• _Task instructions_
The answer must consist of every line in the data below that holds the word "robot".

• _Stored records_

+++

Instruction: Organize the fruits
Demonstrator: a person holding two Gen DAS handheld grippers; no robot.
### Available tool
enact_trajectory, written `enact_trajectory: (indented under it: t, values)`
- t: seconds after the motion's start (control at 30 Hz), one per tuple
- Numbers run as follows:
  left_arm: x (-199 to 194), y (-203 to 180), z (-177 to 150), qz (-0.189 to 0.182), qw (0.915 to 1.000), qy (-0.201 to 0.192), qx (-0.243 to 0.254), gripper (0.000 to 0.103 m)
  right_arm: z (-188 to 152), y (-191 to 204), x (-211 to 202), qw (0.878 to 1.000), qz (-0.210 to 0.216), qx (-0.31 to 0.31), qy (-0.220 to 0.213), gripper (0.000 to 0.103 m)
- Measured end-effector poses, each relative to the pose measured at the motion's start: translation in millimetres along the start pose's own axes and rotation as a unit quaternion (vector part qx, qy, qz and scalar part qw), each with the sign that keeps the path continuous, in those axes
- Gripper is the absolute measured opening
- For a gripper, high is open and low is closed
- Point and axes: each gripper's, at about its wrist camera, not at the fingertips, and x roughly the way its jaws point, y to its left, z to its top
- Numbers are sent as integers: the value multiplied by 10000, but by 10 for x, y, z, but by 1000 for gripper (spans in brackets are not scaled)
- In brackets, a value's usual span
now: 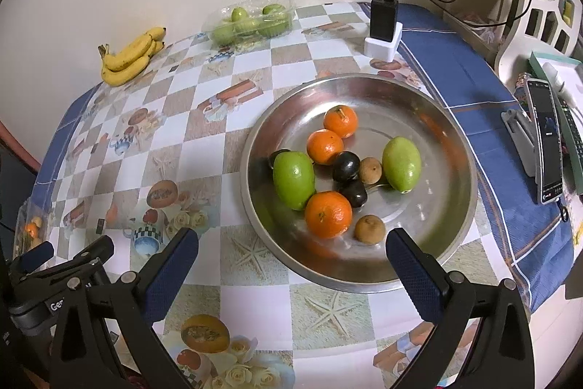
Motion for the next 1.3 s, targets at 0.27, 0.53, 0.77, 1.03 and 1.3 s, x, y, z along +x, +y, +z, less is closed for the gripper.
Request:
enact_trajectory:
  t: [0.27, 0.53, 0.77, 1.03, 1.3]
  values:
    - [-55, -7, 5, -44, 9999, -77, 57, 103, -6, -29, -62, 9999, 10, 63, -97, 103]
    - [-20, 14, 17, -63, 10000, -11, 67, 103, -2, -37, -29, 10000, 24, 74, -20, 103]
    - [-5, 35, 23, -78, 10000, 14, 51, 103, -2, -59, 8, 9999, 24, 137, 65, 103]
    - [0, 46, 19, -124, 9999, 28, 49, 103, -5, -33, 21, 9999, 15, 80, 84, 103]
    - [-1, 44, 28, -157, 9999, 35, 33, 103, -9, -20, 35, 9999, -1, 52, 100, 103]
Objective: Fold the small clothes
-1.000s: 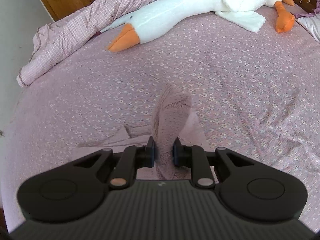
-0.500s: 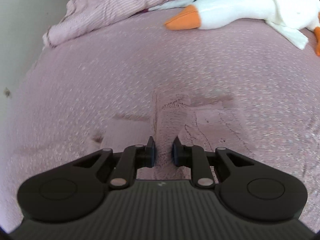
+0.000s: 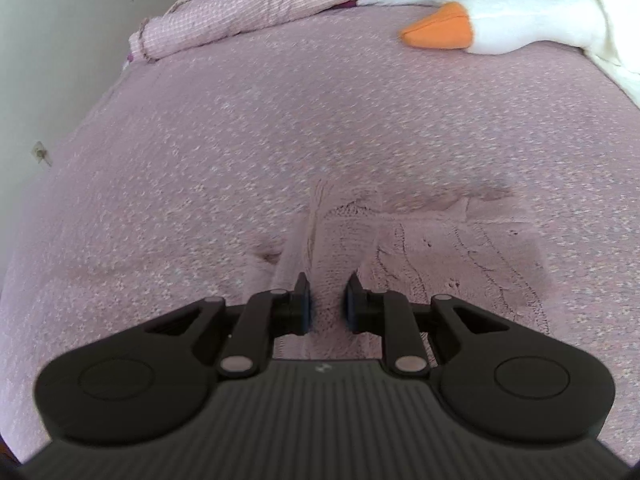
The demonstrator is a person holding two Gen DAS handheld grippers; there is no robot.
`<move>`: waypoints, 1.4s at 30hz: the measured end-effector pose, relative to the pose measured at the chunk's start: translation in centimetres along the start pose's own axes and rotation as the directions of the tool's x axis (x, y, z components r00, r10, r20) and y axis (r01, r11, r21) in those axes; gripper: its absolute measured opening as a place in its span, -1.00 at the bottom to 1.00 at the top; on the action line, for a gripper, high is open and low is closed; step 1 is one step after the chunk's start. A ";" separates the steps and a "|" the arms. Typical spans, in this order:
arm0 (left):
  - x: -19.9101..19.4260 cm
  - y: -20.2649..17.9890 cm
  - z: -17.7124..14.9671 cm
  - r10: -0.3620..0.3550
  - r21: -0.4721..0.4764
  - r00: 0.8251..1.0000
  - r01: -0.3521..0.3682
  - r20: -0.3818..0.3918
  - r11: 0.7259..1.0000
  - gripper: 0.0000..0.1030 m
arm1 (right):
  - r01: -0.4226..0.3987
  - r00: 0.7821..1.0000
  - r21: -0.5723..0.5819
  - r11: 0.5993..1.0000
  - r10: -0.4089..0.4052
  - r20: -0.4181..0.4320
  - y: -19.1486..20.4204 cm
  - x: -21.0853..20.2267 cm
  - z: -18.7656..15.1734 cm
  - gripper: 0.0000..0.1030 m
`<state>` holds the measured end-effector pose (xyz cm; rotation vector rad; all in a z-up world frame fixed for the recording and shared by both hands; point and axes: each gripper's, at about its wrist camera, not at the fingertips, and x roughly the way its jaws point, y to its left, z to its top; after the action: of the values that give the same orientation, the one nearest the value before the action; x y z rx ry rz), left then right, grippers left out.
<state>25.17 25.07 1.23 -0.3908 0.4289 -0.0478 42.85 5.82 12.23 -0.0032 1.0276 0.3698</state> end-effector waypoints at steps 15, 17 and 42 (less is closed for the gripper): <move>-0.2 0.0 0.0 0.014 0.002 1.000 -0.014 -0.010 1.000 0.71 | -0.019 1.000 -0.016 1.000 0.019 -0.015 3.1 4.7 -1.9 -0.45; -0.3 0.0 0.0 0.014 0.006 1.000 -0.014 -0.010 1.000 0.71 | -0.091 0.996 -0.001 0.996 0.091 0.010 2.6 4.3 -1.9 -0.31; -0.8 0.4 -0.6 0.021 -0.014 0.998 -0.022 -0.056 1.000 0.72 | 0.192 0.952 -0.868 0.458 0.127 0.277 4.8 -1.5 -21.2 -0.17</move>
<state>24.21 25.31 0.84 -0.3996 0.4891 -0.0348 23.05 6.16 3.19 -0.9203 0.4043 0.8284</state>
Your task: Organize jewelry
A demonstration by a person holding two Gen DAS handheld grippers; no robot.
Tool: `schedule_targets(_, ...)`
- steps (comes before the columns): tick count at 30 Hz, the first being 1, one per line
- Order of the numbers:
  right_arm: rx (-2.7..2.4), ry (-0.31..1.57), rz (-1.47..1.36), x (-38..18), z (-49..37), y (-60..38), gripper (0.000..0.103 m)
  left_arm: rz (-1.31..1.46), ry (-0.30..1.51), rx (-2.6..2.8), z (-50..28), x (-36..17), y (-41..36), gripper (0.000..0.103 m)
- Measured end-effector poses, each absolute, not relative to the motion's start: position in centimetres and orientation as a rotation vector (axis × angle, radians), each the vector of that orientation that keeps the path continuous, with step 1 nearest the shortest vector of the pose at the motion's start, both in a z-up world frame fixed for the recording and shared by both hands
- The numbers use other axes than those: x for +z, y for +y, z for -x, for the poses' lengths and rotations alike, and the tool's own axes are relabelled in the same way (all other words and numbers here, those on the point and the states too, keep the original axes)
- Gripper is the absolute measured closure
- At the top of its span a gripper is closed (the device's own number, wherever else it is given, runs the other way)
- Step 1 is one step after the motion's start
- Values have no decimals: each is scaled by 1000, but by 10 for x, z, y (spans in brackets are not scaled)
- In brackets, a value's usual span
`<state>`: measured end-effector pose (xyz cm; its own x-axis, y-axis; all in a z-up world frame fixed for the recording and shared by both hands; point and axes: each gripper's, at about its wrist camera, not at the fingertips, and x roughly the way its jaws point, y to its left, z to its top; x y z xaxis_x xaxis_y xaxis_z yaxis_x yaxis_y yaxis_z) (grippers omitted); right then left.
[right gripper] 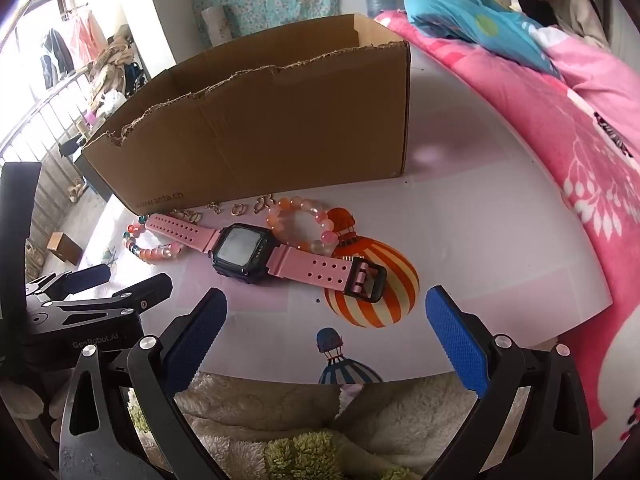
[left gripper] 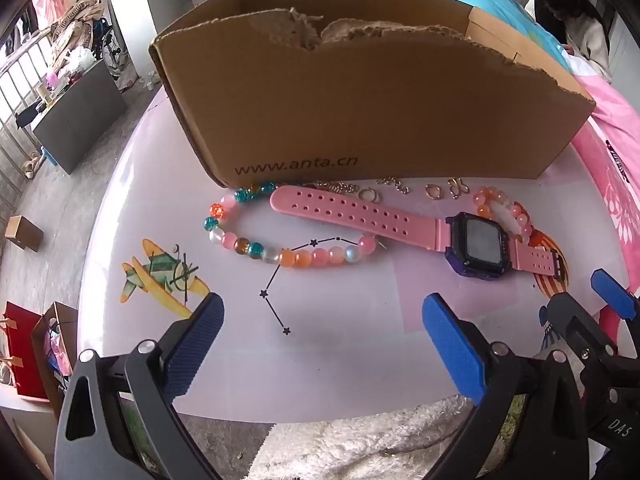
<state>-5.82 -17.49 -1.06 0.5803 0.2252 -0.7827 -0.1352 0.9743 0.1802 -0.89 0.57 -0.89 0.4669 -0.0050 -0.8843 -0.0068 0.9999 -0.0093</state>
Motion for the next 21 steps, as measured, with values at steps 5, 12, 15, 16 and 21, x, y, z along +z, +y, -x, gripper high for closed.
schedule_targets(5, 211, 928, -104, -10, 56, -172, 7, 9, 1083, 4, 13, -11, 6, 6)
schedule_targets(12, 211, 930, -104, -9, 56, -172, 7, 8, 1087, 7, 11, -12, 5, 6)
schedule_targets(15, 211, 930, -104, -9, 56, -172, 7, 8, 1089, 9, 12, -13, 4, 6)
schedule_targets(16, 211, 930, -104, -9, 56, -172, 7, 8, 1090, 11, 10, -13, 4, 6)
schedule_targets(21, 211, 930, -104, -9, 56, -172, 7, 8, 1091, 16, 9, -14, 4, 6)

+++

• _Answer to this task_
Demonstrator: a person holding two Gen DAS handheld grippers; no robot.
The demonstrator is a person holding two Gen DAS handheld grippers; there is no robot.
A demonstration by a person holding two Gen DAS handheld grippers; no robot.

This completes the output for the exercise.